Timber
BCRC announces their association with the UK’s TRADA Technology Limited -Timber Technology is the UK’s premier timber research consultancy organization. Previously a subsidiary of TRADA (The Timber Research and Development association), it is now in private ownership.
A.Abbott, TRADA’s CEO comments “We are pleased to associate ourselves with BCRC in Australia. The combination of BCRC’s expertise in structural surveys and TRADA’s internationally recognised experience in assessment of timber structures will provide Australia with a world class team for survey and assessment of timber bridges, buildings and wharves.”
Timber Condition Surveys
As with other forms of structural investigation, a timber condition survey has two parts. The objective of the initial condition survey is to identify and map the extent of fungal decay and/or insect attack, moisture ingress and to undertake a risk assessment of these factors. The second part of the survey requires skill and expertise with timber to interpret the survey data and to establish the structural performance and serviceability of the structure and to recommend/specify remedial and strengthening works if deemed necessary.
Whether the inspection is on modern buildings, civil structures or historic buildings non-destructive tests cause minimal disruption and form the basis for selecting areas to opening up works where decay is a risk. They are a vital supplement to visual inspection in selecting the sampling locations. Timber condition surveys should consider the condition of other materials in contact with the timber. All potential sources of moisture and damp penetration must be identified and these areas thoroughly investigated.

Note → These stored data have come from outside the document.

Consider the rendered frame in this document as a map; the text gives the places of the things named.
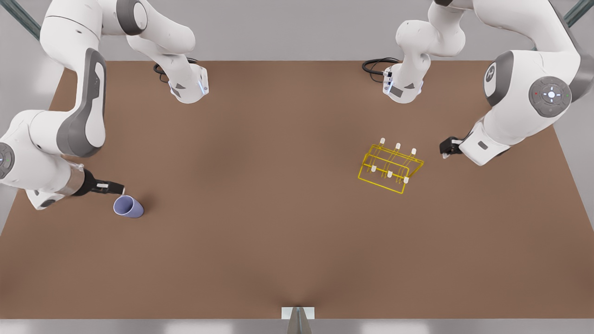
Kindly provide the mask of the lavender plastic cup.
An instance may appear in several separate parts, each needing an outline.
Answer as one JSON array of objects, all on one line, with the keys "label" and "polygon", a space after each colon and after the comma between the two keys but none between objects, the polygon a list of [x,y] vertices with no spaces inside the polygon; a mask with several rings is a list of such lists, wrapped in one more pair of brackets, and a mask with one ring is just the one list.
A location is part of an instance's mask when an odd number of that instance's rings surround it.
[{"label": "lavender plastic cup", "polygon": [[144,213],[144,207],[129,195],[121,195],[113,203],[113,211],[119,216],[139,218]]}]

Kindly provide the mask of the silver frame post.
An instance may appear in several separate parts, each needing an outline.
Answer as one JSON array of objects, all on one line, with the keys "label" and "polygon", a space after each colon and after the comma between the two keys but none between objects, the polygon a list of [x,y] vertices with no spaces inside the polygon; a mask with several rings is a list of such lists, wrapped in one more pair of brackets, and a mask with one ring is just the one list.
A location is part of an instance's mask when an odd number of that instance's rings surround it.
[{"label": "silver frame post", "polygon": [[16,0],[0,0],[2,6],[36,40],[40,40],[41,25]]},{"label": "silver frame post", "polygon": [[547,13],[534,40],[537,49],[562,51],[573,45],[581,53],[594,52],[594,0],[547,0]]},{"label": "silver frame post", "polygon": [[281,308],[281,319],[289,321],[287,334],[312,334],[309,321],[314,318],[314,307]]}]

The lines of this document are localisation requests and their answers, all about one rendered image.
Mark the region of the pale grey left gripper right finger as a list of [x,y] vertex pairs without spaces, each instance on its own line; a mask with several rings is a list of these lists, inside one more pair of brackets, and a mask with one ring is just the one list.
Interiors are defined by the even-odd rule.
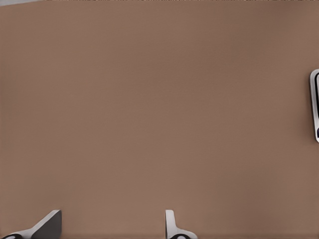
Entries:
[[197,239],[193,232],[180,229],[176,225],[174,211],[165,211],[165,238],[166,239]]

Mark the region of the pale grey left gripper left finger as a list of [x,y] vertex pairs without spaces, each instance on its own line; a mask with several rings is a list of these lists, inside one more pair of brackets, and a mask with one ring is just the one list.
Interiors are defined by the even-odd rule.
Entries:
[[60,239],[62,234],[62,211],[53,210],[33,227],[11,233],[1,239]]

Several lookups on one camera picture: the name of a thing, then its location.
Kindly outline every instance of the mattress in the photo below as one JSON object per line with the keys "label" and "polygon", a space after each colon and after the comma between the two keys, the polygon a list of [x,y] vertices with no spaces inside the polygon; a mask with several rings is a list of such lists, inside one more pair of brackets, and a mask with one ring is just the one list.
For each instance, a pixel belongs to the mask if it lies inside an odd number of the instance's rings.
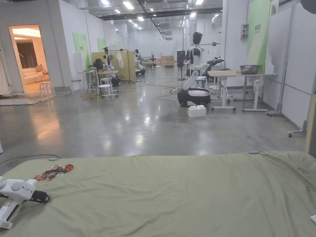
{"label": "mattress", "polygon": [[55,164],[74,169],[37,183],[0,236],[314,237],[316,160],[302,152],[32,160],[6,179]]}

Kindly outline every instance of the white foam block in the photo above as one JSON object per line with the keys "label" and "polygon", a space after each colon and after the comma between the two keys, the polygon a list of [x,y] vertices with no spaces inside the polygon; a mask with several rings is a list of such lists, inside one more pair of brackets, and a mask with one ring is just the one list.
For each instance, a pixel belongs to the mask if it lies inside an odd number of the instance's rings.
{"label": "white foam block", "polygon": [[203,105],[190,106],[188,109],[188,115],[191,118],[206,116],[206,108]]}

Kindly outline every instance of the polished concrete floor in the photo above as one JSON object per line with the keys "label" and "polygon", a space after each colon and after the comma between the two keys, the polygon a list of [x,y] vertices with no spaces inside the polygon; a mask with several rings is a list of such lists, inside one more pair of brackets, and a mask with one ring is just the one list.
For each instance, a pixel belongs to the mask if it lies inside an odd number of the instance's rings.
{"label": "polished concrete floor", "polygon": [[[305,137],[287,136],[295,127],[283,117],[264,112],[242,112],[242,102],[231,102],[237,112],[214,111],[206,117],[190,118],[178,101],[158,100],[168,95],[168,86],[180,86],[176,68],[150,70],[142,82],[123,83],[119,97],[84,100],[79,92],[31,106],[0,107],[0,161],[34,154],[68,157],[131,155],[205,155],[259,150],[303,150]],[[242,91],[230,91],[234,98]],[[161,99],[176,100],[176,95]],[[30,159],[7,161],[0,174]]]}

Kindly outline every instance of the room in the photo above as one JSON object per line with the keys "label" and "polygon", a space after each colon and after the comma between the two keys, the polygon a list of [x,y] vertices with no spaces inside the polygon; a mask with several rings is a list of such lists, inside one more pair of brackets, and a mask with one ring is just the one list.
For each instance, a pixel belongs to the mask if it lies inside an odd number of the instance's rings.
{"label": "room", "polygon": [[1,0],[3,235],[314,236],[315,13]]}

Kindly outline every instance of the hanging clothes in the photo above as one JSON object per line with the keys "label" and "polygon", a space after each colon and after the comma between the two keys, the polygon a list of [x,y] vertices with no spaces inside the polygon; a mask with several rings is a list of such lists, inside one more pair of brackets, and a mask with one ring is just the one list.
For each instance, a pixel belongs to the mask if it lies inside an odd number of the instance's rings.
{"label": "hanging clothes", "polygon": [[124,64],[123,64],[123,59],[122,59],[122,56],[121,56],[121,53],[118,52],[116,54],[116,59],[118,60],[118,66],[119,68],[123,68],[124,67]]}

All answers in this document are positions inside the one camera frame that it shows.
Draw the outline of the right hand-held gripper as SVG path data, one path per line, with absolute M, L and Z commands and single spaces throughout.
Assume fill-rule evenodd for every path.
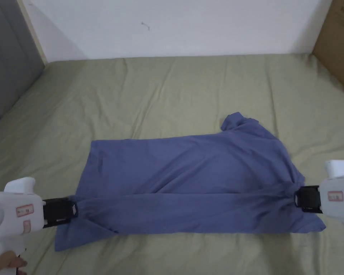
M 297 209 L 322 213 L 344 224 L 344 160 L 326 162 L 328 178 L 320 185 L 299 187 L 293 194 Z

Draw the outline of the person's left hand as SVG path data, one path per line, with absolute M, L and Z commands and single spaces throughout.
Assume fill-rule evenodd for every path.
M 21 268 L 27 266 L 28 262 L 16 256 L 14 251 L 6 251 L 0 255 L 0 271 L 6 268 Z

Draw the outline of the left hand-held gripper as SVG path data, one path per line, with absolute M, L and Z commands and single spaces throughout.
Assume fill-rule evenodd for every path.
M 25 251 L 29 233 L 70 223 L 78 217 L 77 202 L 70 197 L 42 199 L 35 194 L 35 179 L 10 181 L 0 192 L 0 255 Z

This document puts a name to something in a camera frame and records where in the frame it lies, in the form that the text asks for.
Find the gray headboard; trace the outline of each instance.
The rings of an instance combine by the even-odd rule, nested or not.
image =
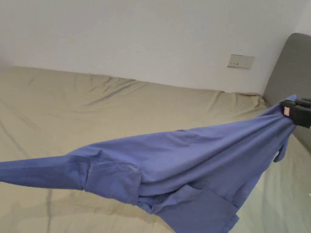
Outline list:
[[[264,93],[269,105],[297,94],[311,98],[311,36],[294,33],[287,39]],[[311,130],[297,127],[295,136],[311,152]]]

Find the wall outlet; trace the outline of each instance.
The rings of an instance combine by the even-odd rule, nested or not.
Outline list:
[[[231,54],[228,67],[240,67],[249,69],[252,67],[255,57]]]

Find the white wall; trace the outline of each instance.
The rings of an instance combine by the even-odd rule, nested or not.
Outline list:
[[[311,1],[307,4],[295,32],[311,35]]]
[[[307,0],[1,0],[0,61],[263,93]],[[255,56],[251,70],[230,54]]]

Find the mattress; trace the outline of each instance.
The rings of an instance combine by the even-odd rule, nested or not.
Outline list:
[[[260,96],[14,67],[0,74],[0,161],[62,156],[94,142],[251,119]],[[231,232],[311,232],[311,157],[294,136]],[[140,208],[76,190],[0,183],[1,232],[173,232]]]

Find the beige bed sheet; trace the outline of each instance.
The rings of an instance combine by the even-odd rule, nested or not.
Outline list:
[[[61,156],[121,137],[253,118],[258,96],[15,67],[0,74],[0,161]],[[292,136],[238,215],[234,233],[311,232],[311,158]],[[75,190],[0,183],[0,232],[168,233],[138,207]]]

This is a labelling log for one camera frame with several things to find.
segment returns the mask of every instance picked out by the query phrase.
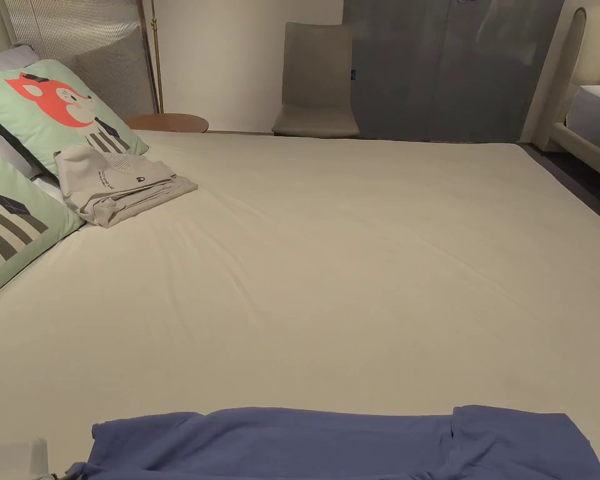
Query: upholstered headboard
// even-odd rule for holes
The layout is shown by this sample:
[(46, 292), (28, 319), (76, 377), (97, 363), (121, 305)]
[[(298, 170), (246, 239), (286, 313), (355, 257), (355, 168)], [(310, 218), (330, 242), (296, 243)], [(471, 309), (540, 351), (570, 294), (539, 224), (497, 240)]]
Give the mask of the upholstered headboard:
[(600, 6), (579, 8), (573, 16), (534, 137), (540, 149), (560, 150), (549, 141), (552, 126), (565, 121), (579, 86), (596, 84), (600, 84)]

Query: blue cloth
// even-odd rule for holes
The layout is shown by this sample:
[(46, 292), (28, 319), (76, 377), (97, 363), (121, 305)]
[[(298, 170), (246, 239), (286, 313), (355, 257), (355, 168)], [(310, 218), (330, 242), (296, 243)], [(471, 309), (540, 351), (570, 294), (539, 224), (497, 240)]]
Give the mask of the blue cloth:
[(481, 406), (378, 417), (273, 408), (97, 424), (89, 480), (600, 480), (565, 415)]

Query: lamp pole
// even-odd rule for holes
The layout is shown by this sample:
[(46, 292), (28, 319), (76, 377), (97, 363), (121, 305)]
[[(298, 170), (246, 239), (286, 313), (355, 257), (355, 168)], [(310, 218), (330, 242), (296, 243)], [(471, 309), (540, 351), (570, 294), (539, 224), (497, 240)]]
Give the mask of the lamp pole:
[(151, 27), (154, 29), (154, 46), (156, 48), (156, 69), (158, 70), (158, 102), (159, 113), (164, 113), (163, 76), (160, 72), (160, 47), (158, 45), (158, 20), (156, 20), (156, 3), (151, 0)]

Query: green pillow
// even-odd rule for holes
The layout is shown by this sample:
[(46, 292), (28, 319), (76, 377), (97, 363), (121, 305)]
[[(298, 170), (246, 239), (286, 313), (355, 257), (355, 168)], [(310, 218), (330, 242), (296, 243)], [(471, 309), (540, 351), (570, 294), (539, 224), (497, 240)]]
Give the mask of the green pillow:
[(0, 72), (0, 127), (58, 175), (54, 153), (78, 143), (142, 155), (148, 147), (73, 72), (56, 60)]
[(0, 158), (0, 288), (83, 220)]

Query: folded cloth
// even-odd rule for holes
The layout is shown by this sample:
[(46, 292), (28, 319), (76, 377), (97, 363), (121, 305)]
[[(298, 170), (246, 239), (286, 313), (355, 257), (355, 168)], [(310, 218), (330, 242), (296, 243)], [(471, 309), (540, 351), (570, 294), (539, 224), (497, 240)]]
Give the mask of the folded cloth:
[(198, 188), (164, 163), (140, 155), (102, 153), (79, 144), (57, 152), (55, 159), (69, 209), (105, 228)]
[(566, 415), (484, 406), (377, 417), (279, 408), (93, 426), (87, 480), (600, 480)]

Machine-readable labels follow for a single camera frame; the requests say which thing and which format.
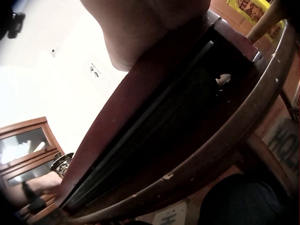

Where load capacity is required opening up should be limited to representative areas. The structural members must be exposed and, if consistent NDT results are obtained, opening up can be kept to a minimum.
Buildings
The detailed structural survey records the general arrangement of the structural timber members and components. These include frames, floor and roof beams and joists, columns and posts, trusses, bracing and rafters. The survey identifies significant defects and signs of deterioration and links them to their true causes. The timber species is generally identified and grading features such as knots, slope of grain, and other aspects registered. These allow strength and stiffness to be assessed. Moisture contents are recorded.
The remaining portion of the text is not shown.